Los Demandados, por otro lado, declararon que:

  1. La Ciudad no tenía capacidad legal para reclamar en virtud de la Ley Sherman, teniendo en cuenta que no es ni comprador o ni proveedor del producto (como lo son otros equipos competidores de la NFL);
  2. Los Raiders no tenían ningún acuerdo con la Ciudad, ni siquiera el contrato de arrendamiento del Coliseo, que se firmó y ejecutó con la Autoridad del Coliseo del Condado de Oakland-Alameda, y los ingresos por impuestos no recaudados no pueden ser reclamados por un estado por una actividad económica, de acuerdo con la Jurisprudencia. Y
  3. Este tipo de reclamos no pueden hacerse bajo la Ley Sherman;

Con los argumentos en mano, el Presidente del Tribunal, Magistrado Joseph Spero (“Juez Spero”), encontró que la jurisprudencia ha dejado en claro que la redacción literal de la Ley Sherman no es tan amplia como podría sugerirse, pero además en relación con las ligas deportivas profesionales, “per se las reglas de ilegalidad son inaplicables, y en cambio la restricción debe juzgarse de acuerdo con la flexibilidad de la Regla de Razón”.

La regla de la razón establece que el demandante debe demostrar que un contrato o adquisición en particular es irrazonable y anticompetitivo. No solo eso, sino que el juez Spero dice que “no es suficiente que un demandante haya resultado perjudicado; el demandante también debe tener ‘legitimación en la causa’”. Por esta razón, las violaciones antimonopolio se alegarán solo cuando se combinen los siguientes elementos: i) conducta ilegal, ii) causar daño al demandante, iii) nexo entre el daño y la conducta, iv) el perjuicio causado debe ser aquel que las leyes antimonopolio estaban destinadas a prevenir.

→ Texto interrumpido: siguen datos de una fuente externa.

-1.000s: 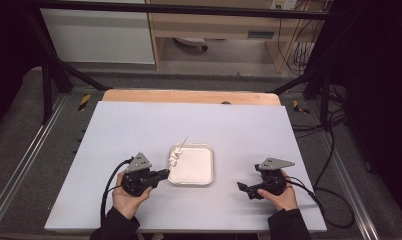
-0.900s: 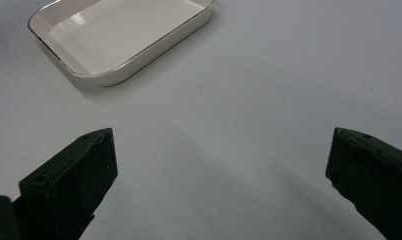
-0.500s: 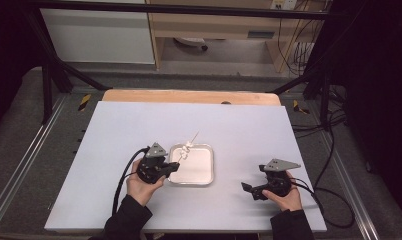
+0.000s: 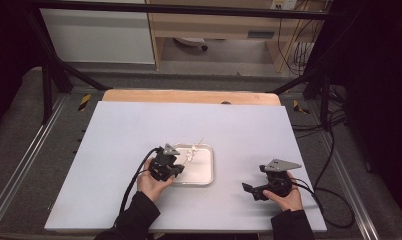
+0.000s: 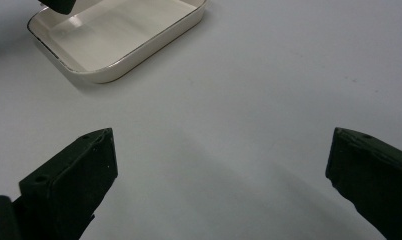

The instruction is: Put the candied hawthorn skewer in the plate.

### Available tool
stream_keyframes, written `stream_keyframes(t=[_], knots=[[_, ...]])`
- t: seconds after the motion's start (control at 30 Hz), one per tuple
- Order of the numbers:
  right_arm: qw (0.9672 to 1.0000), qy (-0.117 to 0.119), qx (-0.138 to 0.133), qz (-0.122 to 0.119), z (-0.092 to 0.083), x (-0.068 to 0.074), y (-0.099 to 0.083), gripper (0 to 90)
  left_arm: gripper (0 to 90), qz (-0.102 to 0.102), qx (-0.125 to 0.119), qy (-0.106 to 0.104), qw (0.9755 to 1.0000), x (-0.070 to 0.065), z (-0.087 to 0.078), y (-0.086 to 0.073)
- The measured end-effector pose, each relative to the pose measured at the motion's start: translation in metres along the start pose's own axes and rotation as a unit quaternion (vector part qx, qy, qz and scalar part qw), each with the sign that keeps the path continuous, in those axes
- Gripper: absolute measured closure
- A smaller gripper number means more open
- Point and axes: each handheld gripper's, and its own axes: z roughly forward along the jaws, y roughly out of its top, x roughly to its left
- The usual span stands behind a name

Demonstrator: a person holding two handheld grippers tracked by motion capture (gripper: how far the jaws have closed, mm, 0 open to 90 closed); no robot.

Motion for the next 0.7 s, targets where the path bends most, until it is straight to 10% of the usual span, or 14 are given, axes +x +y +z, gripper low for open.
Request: stream_keyframes(t=[0.7], knots=[[1.0000,0.000,0.004,0.002,0.0005,0.0006,-0.0004,0.9,82.4,0.008,0.041,0.020,0.9989,-0.0023,0.0073,-0.0046]])
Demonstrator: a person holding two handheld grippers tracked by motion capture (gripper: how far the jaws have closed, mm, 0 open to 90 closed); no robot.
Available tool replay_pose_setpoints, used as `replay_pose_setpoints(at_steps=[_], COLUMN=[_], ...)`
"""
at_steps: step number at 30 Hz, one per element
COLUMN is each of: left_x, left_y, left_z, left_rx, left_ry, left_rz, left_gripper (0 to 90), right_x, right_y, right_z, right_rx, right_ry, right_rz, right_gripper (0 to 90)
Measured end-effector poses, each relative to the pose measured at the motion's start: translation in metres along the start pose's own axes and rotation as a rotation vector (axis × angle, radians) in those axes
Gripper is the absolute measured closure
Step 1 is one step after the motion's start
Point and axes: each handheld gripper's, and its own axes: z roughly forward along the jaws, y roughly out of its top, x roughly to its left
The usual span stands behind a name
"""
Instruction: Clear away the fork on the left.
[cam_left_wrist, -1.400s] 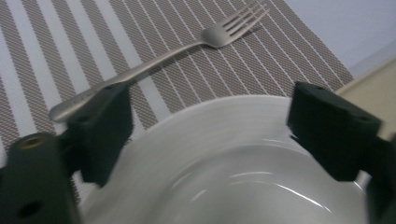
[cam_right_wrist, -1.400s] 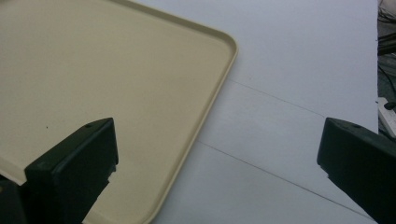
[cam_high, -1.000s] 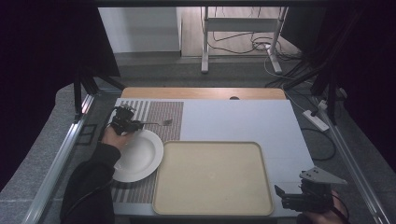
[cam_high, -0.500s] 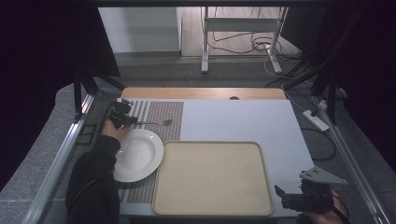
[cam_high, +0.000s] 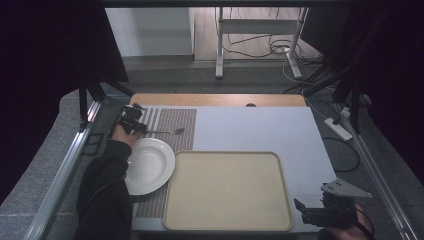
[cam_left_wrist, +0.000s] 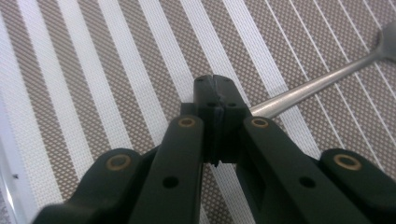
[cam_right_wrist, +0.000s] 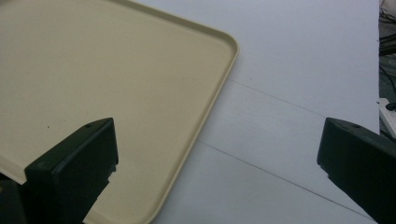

Además de eso, la jurisprudencia también establece que la parte debe ser un participante (comprador o proveedor) en el mismo mercado que los presuntos causantes.

Con respecto a la tarifa de reubicación, la aprobación de la NFL y el número limitado de equipos de la NFL como una practica restrictiva porque puede subir los precios de entrada y acceso a la liga, no fueron probados por la Ciudad.

Oakland no pudo demostrar cómo el pago de la tarifa de reubicación y la aprobación de la NFL fueron conductas ilegales. Además no pudo demostrar que el pago de una tarifa podría ser una razón de los Raiders para quedarse en la ciudad, no para irse. De acuerdo con el juez Spero, la Ciudad no probó (a) si hay posibles propietarios dispuestos a establecer nuevos equipos (y probar una subida en los precios), (b) tampoco que el nuevo propietario tuvo la intención de establecer otro equipo en Las Vegas, (c) si los Raiders hubieran dejado la ciudad de Oakland si otros equipos se hubieran constituido, (d) si Oakland hizo esfuerzos para encontrar otro equipo o un nuevo equipo de expansión para reemplazar a los Raiders, y (e) como la NFL debería, si fuera el caso, estar estructurada.

Además, el Juez Spero afirmó que Oakland no podía reclamar daños por pérdida de ingresos en la demanda, porque las demandas antimonopolio solo permiten reclamos por daños relacionados con negocios y propiedades.

La temporada aún no ha comenzado, pero los Raiders ya obtuvieron una gran victoria para poner en su libro de récords.